• [TASK DESCRIPTION]: Copy each line below without leaving any out.

————

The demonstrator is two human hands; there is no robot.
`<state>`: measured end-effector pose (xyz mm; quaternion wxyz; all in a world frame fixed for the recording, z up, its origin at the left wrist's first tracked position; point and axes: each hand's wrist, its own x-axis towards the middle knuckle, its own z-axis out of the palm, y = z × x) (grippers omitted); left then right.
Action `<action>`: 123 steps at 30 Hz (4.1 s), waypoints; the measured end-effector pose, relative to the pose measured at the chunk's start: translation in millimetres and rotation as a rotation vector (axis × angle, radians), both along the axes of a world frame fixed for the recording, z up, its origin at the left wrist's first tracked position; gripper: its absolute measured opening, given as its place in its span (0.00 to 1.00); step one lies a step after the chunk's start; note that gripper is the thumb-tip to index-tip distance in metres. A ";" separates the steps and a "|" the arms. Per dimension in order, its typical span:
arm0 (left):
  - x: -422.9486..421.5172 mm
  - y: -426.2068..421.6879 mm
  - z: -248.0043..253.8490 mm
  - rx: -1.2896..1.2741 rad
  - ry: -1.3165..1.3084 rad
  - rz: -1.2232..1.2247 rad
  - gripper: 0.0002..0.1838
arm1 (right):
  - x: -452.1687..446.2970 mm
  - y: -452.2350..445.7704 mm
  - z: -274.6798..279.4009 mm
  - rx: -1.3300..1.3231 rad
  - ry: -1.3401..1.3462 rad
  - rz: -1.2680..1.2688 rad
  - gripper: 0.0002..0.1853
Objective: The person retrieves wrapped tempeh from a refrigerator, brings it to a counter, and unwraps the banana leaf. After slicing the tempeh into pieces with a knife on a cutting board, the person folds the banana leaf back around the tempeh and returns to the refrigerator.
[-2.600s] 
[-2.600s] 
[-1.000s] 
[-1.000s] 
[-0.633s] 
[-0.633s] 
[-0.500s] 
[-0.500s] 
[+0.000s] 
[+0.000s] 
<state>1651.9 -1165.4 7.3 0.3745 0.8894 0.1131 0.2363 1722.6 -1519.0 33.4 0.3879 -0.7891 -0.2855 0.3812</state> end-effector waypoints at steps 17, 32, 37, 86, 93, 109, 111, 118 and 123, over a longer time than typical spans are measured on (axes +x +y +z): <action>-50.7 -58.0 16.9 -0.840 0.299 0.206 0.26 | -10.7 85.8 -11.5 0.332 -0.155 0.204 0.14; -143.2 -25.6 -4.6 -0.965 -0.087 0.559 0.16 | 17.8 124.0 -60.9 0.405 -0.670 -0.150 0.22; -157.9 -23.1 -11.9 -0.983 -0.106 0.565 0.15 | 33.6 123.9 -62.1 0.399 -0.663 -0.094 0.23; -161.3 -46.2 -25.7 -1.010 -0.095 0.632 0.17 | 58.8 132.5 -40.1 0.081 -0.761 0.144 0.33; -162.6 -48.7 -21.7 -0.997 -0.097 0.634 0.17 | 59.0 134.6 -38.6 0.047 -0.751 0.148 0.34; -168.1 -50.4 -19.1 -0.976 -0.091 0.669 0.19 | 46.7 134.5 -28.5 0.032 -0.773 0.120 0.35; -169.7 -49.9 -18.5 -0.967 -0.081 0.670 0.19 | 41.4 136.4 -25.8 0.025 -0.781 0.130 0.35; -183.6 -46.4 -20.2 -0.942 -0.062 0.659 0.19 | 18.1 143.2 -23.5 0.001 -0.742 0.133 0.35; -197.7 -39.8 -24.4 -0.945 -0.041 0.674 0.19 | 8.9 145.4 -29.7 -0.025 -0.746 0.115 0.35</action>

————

• [THE COMPLETED TASK]:
The demonstrator is two human hands; there is no robot.
`<state>`: measured end-effector pose (xyz mm; quaternion wxyz; all in a world frame fixed for the recording, z up, its origin at the left wrist's first tracked position; point and axes: each hand's wrist, its own x-axis towards the middle knuckle, its own z-axis out of the palm, y = z × x) (grippers omitted); left then right.
Action `<action>`: 123 steps at 30 Hz (4.1 s), waypoints; the measured end-effector pose, relative to the pose measured at the chunk's start: translation in millimetres and rotation as a rotation vector (axis × angle, radians), both along the axes of a world frame fixed for the recording, z up, its origin at the left wrist's first tracked position; gripper: its absolute measured opening, given as its place in its span (0.00 to 1.00); step one lies a step after the chunk's start; note that gripper is the thumb-tip to index-tip distance in metres. A ";" separates the steps and a "|" the arms. Per dimension in order, its typical span:
arm0 (left):
  - x: -422.9486..421.5172 mm
  - y: -426.2068..421.6879 mm
  - z: -248.0043..253.8490 mm
  - rx: -1.2896..1.2741 rad
  - ry: -1.3165..1.3084 rad
  - rz: -1.2232..1.2247 rad
  - gripper: 0.0002..0.1838
arm1 (right):
  - x: -452.1687..446.2970 mm
  - y: -452.2350..445.7704 mm
  - z: -274.6798..279.4009 mm
  - rx: -1.3300..1.3231 rad
  - ry: -1.3401..1.3462 rad
  - rz: -1.2680..1.2688 rad
  - gripper: 0.0002..0.1853
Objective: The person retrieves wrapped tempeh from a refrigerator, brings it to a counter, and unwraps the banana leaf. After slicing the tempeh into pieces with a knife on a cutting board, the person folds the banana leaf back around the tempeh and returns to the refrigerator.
[-2.600s] 
[-2.600s] 
[-1.000s] 
[-1.000s] 
[-0.633s] 
[-0.633s] 
[-0.500s] 
[-0.500s] 
[+0.000s] 
[+0.000s] 
<state>1651.9 -1165.4 7.3 0.3745 0.8894 0.1131 0.2363 1722.6 -1519.0 33.4 0.3879 -0.7891 -0.2855 0.3812</state> end-effector waypoints at steps 17, 32, 37, 86, 93, 109, 111, 118 and 123, over a longer time than typical spans are measured on (axes +x +y +z): <action>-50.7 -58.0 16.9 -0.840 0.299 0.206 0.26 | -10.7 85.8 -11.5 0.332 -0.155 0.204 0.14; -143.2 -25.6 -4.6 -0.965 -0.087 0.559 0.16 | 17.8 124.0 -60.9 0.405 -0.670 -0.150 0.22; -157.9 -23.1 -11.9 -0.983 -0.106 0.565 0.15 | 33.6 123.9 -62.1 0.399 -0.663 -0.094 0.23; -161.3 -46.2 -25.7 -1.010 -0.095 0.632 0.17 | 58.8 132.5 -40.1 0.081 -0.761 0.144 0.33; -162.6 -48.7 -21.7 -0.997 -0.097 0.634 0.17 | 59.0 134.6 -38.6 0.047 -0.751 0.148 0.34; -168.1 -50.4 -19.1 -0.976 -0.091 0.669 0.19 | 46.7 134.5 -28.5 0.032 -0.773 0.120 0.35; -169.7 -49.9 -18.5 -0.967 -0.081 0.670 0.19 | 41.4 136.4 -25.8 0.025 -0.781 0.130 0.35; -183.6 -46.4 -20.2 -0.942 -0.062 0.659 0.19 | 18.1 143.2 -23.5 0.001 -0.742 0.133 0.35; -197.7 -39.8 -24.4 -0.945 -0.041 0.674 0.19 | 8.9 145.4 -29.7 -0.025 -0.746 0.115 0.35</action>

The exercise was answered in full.